Sorry, it must be the heat, it’s affecting my reasoning.
The Wizard
19-07-2013
Non drinkers who happily stand there in a group of friends letting everybody buy them soft drinks all night yet feel that because they're only on J20's they don't have to buy anyone a drink back when it's their round. Don't like it then buy your own drinks in future.
stupidwheelie
19-07-2013
Originally Posted by Andy Birkenhead:
“"Firty free fousand pounds"
Mark Lebett ”

It does my head in. I used to say bockle when I was little until I realised it wasn't right, what does it take for him to realise he isn't saying it right? He's gone through an entire education, teaching career and numerous appearances on television, you'd think someone would tell him.
Andy Birkenhead
19-07-2013
Originally Posted by tim_smith:
“People who say wee instead of little, god that’s annoying.

People who say free instead of three, fought instead of thought, thru instead of through, etc, etc.

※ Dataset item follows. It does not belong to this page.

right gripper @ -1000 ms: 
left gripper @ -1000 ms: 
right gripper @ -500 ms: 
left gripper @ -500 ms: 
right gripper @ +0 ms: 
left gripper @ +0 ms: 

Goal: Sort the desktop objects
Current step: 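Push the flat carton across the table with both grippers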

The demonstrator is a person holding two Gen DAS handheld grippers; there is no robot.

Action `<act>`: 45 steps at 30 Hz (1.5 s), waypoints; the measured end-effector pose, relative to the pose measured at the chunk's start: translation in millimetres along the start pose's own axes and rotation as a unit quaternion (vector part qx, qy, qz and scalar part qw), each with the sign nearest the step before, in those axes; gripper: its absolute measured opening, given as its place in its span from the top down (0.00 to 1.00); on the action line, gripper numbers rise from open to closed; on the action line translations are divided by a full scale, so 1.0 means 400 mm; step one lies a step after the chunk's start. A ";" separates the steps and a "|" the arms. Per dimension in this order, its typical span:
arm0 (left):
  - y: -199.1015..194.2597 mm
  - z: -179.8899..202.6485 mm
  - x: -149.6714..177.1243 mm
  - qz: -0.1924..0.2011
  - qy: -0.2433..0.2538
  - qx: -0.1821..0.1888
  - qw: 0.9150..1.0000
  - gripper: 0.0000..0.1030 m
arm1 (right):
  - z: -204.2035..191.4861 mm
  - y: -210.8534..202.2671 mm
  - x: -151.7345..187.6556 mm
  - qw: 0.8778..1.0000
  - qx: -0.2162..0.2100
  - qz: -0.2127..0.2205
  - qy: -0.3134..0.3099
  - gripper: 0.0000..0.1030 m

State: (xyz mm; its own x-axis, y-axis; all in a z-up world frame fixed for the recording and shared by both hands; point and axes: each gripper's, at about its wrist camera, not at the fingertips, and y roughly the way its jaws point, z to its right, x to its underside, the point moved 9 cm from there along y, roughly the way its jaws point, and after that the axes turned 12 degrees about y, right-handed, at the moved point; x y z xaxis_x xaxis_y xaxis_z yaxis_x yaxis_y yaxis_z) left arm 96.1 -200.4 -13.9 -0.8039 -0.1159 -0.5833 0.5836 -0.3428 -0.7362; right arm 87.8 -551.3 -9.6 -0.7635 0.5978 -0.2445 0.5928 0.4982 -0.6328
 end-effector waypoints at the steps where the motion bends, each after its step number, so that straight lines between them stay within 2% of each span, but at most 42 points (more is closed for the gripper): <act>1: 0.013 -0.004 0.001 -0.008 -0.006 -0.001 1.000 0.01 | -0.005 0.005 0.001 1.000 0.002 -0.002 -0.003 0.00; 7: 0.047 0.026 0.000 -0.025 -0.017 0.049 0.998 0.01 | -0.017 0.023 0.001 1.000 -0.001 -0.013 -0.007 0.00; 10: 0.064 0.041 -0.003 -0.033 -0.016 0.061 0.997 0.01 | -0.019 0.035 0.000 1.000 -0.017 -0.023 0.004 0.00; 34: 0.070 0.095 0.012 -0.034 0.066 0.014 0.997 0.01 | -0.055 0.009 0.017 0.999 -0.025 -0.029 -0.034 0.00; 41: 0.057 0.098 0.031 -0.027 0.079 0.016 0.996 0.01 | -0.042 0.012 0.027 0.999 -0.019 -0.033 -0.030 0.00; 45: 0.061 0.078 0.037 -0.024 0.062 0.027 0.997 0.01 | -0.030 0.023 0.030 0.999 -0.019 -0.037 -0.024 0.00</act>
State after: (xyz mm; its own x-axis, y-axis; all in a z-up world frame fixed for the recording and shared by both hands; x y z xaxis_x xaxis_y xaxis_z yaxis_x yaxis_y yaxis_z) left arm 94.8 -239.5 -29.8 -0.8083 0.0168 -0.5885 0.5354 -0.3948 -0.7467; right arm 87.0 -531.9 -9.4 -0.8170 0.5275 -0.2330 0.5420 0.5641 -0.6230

UK educated people who spell UK English the American way.

Drivers who repeatedly honk their horns.

Professional people who chew gum.

People in authority who wear shorts, they look bloody ridiculous.

Dog walkers who refuse to clean up after their dogs, thereby giving conscience dog owners a bad name.

People who play loud music in cars and in their back gardens.

DJs who just won’t bloody well shut up.

Living in an early Victorian town house, that has two feet wide solid brick walls and a flat roof. It is blinking boiling in our bedrooms because of this.

Sorry, it must be the heat, it’s affecting my reasoning.”

Do you mean "Conscientious" ?
Horton
19-07-2013
Originally Posted by heavy_rotation:
“People who say choccy instead of chocolate..... UGH.”

Even more foul "choccy biccy"

BARF
paperplanes_
19-07-2013
People who get into a relationship and cut off all other aspects of their life.
EStaffs90
19-07-2013
People who class Peterborough as part of the East Midlands - Peterborough is in Cambridgeshire, which is, and always has been, part of East Anglia.
heavy_rotation
19-07-2013
Originally Posted by Horton:
“Even more foul "choccy biccy"

BARF”

I know! It's so terrible haha.
Tt88
19-07-2013
When its busy at work so patients relatives think harrassing the staff will get their relative seen quicker than ringing the call bell and waiting their turn. Just as i appear from behind a curtain, put on my gloves and apron and gather fresh sheets, pyjamas, pads, wipes etc someone will march up to me and say "youre not busy, auntie ethel needs a bedpan. Now".